Broadband User Guide v11.2.2

From SCECpedia
Revision as of 18:27, 14 October 2011 by Sandarsh (talk | contribs)
Jump to navigationJump to search

Version 11.2.2.

If you find errors in this document or sections to be unclear, please either fix them yourself or contact Sandarsh Kumar (sandarsh at usc.edu), Scott Callaghan (scottcal at usc.edu) or Philip Maechling (maechlin at usc.edu).

Installing the Second-Generation Broadband Platform

Installing the Broadband Platform involves obtaining a copy of the code and building the required executables. You can either download the platform from the Broadband web site (http://www.scec.org/research/broadband) or check the code out of SCEC's Subversion repository. Most users should download the platform.

System Dependencies

The current version of the Broadband Platform is designed to run on standard 64-bit Linux machines. Testing has been performed on SCEC's development servers running Fedora Core 10 (kernel version 2.6.27.41-170.2.117.fc10.x86_64). In this guide we outline how to install the platform into your own account on a Linux computer using the simplest approach.

Software Dependencies

The Broadband Platform has certain software dependencies.

Required:

  • Python v2.7 with
    • PyGTK
    • Matplotlib
    • Numpy
    • Pyproj
  • Intel compilers (64-bit) v12.x
  • GNU compilers (gcc, gfortran) v4.5
  • GNU Fortran 77 v3.4

Optional:

  • GMT tools (for plots)

Setting Up Your Account

For simplicity of installation, we recommend users use a bash shell for the Broadband Platform account. It is possible to get the platform running using other shell's, but we will focus on a bash shell installation. The user environment is a common source of problems since certain environment variables must be defined for the platform to work correctly.

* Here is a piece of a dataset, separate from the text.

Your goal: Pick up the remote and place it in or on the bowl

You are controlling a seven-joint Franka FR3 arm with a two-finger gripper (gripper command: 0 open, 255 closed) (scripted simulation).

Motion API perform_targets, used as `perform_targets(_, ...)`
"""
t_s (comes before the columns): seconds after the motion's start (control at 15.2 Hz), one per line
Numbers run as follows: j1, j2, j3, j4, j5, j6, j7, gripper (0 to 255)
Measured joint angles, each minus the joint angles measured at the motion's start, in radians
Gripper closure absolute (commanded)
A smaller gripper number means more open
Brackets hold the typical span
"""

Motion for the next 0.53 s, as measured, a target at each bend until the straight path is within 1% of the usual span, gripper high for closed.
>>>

To check your account, make sure you can run basic commands like ls and cd before proceeding.

Downloading the Platform

Download 4 files from the Broadband website, the code (bbp_dist_<version>.tgz), the data (bbp_data_<version>.tgz), and their checksum files (bbp_dist_<version>.tgz.md5 and bbp_data_<version>.tgz.md5). The code file is about 100 MB, the data file about 3 GB. After you've downloaded the files to your local Linux system, the next step is to calculate the checksums yourself and compare them to the checksums you downloaded.

First, verify that the md5sum command is in your path:

$> which md5sum

You should get something like /usr/bin/md5sum. If you see the message 'no md5sum in...', contact your Linux system administrator and ask to have md5sum added to your path.

Once you can run the md5sum command, run:

$> md5sum -c bbp_dist_<version>.tgz.md5
$> md5sum -c bbp_data_<version>.tgz.md5

You should get the messages

bbp_dist_<version>.tgz.md5: OK
bbp_data_<version>.tgz.md5: OK

If you get FAILED instead, re-download the tgz files and try again. When it passes, that means the files were downloaded without error.

Once both files have passed the checksum test, untar the files.

$> tar xzvf bbp_dist_<version>.tgz file
$> tar xzvf bbp_data_<version>.tgz file

If multiple users are planning to use the platform on the same system, you only need one copy of the data files per machine. Each user will still need his or her own copy of the code files.

Alternatively, if you would like access to the latest version of the platform and get frequent but less thoroughly tested improvements, you can check out the platform from SCEC's Subversion repository. Only advanced users should take this approach, outlined in detail in the Advanced Users section.

User Account Setup

The Broadband platform installation is divided into two parts (1) input Green Functions (GF) data directory (9.3Gb), and (2) BBP home directory (366Mb).

First, the Green's function libraries are larger, but they are static. The broadband platform reads the data files, but does not change them.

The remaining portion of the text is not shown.